- **Information provided**:
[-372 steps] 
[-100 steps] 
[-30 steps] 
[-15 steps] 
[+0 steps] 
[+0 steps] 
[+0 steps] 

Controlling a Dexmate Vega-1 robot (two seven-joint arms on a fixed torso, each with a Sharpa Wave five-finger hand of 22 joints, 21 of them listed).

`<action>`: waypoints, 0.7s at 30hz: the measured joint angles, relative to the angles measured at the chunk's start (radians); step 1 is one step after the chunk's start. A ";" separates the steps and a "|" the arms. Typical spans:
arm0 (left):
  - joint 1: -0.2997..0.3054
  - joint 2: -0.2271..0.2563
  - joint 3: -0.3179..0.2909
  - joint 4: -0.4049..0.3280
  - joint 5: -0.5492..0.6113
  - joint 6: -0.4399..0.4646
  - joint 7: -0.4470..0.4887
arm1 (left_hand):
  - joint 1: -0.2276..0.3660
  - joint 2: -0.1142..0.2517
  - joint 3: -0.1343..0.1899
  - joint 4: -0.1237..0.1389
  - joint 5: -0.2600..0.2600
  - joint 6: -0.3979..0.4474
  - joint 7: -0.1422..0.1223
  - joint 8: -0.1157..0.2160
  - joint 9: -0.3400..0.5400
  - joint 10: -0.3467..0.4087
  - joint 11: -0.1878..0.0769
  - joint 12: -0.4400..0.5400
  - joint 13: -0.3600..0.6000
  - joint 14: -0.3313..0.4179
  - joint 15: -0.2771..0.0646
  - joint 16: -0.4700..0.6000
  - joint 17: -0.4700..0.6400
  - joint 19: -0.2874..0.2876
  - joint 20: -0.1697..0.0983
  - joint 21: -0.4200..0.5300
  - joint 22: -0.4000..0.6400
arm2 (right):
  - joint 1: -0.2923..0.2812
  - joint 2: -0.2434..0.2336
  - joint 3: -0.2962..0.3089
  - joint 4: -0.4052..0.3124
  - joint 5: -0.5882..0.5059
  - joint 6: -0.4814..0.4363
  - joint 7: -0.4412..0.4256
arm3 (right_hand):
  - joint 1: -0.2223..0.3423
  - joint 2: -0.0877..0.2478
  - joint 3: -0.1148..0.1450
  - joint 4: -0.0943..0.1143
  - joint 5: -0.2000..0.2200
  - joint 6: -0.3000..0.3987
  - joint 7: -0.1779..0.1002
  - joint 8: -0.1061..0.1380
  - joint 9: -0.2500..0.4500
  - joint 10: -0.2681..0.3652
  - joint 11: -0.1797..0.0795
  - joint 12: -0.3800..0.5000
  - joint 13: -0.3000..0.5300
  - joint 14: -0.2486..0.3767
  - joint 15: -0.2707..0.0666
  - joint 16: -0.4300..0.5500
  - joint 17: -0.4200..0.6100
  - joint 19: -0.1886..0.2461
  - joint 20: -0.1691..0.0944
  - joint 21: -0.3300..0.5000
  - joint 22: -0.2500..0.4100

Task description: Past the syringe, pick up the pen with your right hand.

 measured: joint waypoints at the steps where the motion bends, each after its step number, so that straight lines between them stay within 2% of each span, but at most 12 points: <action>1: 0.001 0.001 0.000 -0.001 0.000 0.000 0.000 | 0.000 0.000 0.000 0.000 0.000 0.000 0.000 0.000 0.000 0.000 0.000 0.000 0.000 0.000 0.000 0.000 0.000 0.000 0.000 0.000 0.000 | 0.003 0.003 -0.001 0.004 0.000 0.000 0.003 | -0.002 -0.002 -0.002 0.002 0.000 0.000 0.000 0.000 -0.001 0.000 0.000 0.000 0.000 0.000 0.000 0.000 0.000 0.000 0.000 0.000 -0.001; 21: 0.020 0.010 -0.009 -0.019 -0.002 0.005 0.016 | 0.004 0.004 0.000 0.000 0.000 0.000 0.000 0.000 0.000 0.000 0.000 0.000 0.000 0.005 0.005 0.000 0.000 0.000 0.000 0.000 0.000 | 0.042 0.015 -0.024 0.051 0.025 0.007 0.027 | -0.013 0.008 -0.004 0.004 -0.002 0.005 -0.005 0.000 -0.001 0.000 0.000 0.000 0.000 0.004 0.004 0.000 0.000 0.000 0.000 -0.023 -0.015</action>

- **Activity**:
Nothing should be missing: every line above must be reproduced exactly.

- **Solution to this problem**:
[-372 steps] 
[-100 steps] 
[-30 steps] 
[-15 steps] 
[+0 steps] 
[+0 steps] 
[+0 steps] 

Controlling a Dexmate Vega-1 robot (two seven-joint arms on a fixed torso, each with a Sharpa Wave five-finger hand of 22 joints, 21 of them listed).

`<action>`: waypoints, 0.7s at 30hz: the measured joint angles, relative to the angles measured at the chunk's start (radians); step 1 is one step after the chunk's start. A ";" separates the steps and a "|" the arms. Typical spans:
arm0 (left):
  - joint 1: -0.2997..0.3054
  - joint 2: -0.2271..0.2563
  - joint 3: -0.3179..0.2909
  - joint 4: -0.4049..0.3280
  - joint 5: -0.5492..0.6113
  - joint 6: -0.4399..0.4646
  - joint 7: -0.4470..0.4887
arm1 (left_hand):
  - joint 1: -0.2276..0.3660
  - joint 2: -0.1142..0.2517
  - joint 3: -0.1343..0.1899
  - joint 4: -0.1237..0.1389
  - joint 5: -0.2600..0.2600
  - joint 6: -0.3979..0.4474
  - joint 7: -0.1422..0.1223
  - joint 8: -0.1157..0.2160
  - joint 9: -0.3400..0.5400
  - joint 10: -0.3467..0.4087
  - joint 11: -0.1878..0.0769
  - joint 12: -0.4400..0.5400
  - joint 13: -0.3600..0.6000
  - joint 14: -0.3313..0.4179
  - joint 15: -0.2771..0.0646
  - joint 16: -0.4700..0.6000
  - joint 17: -0.4700..0.6400
  - joint 19: -0.2874..0.2876
  - joint 20: -0.1697..0.0983
  - joint 21: -0.4200..0.5300
  - joint 22: -0.4000..0.6400
arm2 (right):
  - joint 1: -0.2923..0.2812
  - joint 2: -0.2434..0.2336
  - joint 3: -0.2962..0.3089
  - joint 4: -0.4052..0.3124
  - joint 5: -0.5882..0.5059
  - joint 6: -0.4814..0.4363
  - joint 7: -0.4412..0.4256
arm3 (right_hand):
  - joint 1: -0.2223..0.3423
  - joint 2: -0.0877..0.2478
  - joint 3: -0.1148..0.1450
  - joint 4: -0.0943..0.1143
  - joint 5: -0.2000..0.2200
  - joint 6: -0.3000..0.3987
  - joint 7: -0.1779..0.1002
  - joint 8: -0.1061..0.1380
  - joint 9: -0.2500..0.4500
  - joint 10: -0.2681..0.3652
  - joint 11: -0.1797..0.0795
  - joint 12: -0.3800..0.5000
  - joint 13: -0.3000..0.5300
  - joint 14: -0.2486..0.3767
  - joint 15: -0.2707..0.0666
  - joint 16: -0.4300..0.5500
  - joint 17: -0.4200..0.6100
  - joint 19: -0.1886..0.2461
  - joint 20: -0.1691..0.0944
  - joint 21: -0.3300..0.5000
  - joint 22: -0.2500..0.4100

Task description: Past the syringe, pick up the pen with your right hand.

 measured: joint waypoints at the steps where the motion bends, each after its step number, so that straight lines between them stay within 2% of each span, but at most 12 points: <action>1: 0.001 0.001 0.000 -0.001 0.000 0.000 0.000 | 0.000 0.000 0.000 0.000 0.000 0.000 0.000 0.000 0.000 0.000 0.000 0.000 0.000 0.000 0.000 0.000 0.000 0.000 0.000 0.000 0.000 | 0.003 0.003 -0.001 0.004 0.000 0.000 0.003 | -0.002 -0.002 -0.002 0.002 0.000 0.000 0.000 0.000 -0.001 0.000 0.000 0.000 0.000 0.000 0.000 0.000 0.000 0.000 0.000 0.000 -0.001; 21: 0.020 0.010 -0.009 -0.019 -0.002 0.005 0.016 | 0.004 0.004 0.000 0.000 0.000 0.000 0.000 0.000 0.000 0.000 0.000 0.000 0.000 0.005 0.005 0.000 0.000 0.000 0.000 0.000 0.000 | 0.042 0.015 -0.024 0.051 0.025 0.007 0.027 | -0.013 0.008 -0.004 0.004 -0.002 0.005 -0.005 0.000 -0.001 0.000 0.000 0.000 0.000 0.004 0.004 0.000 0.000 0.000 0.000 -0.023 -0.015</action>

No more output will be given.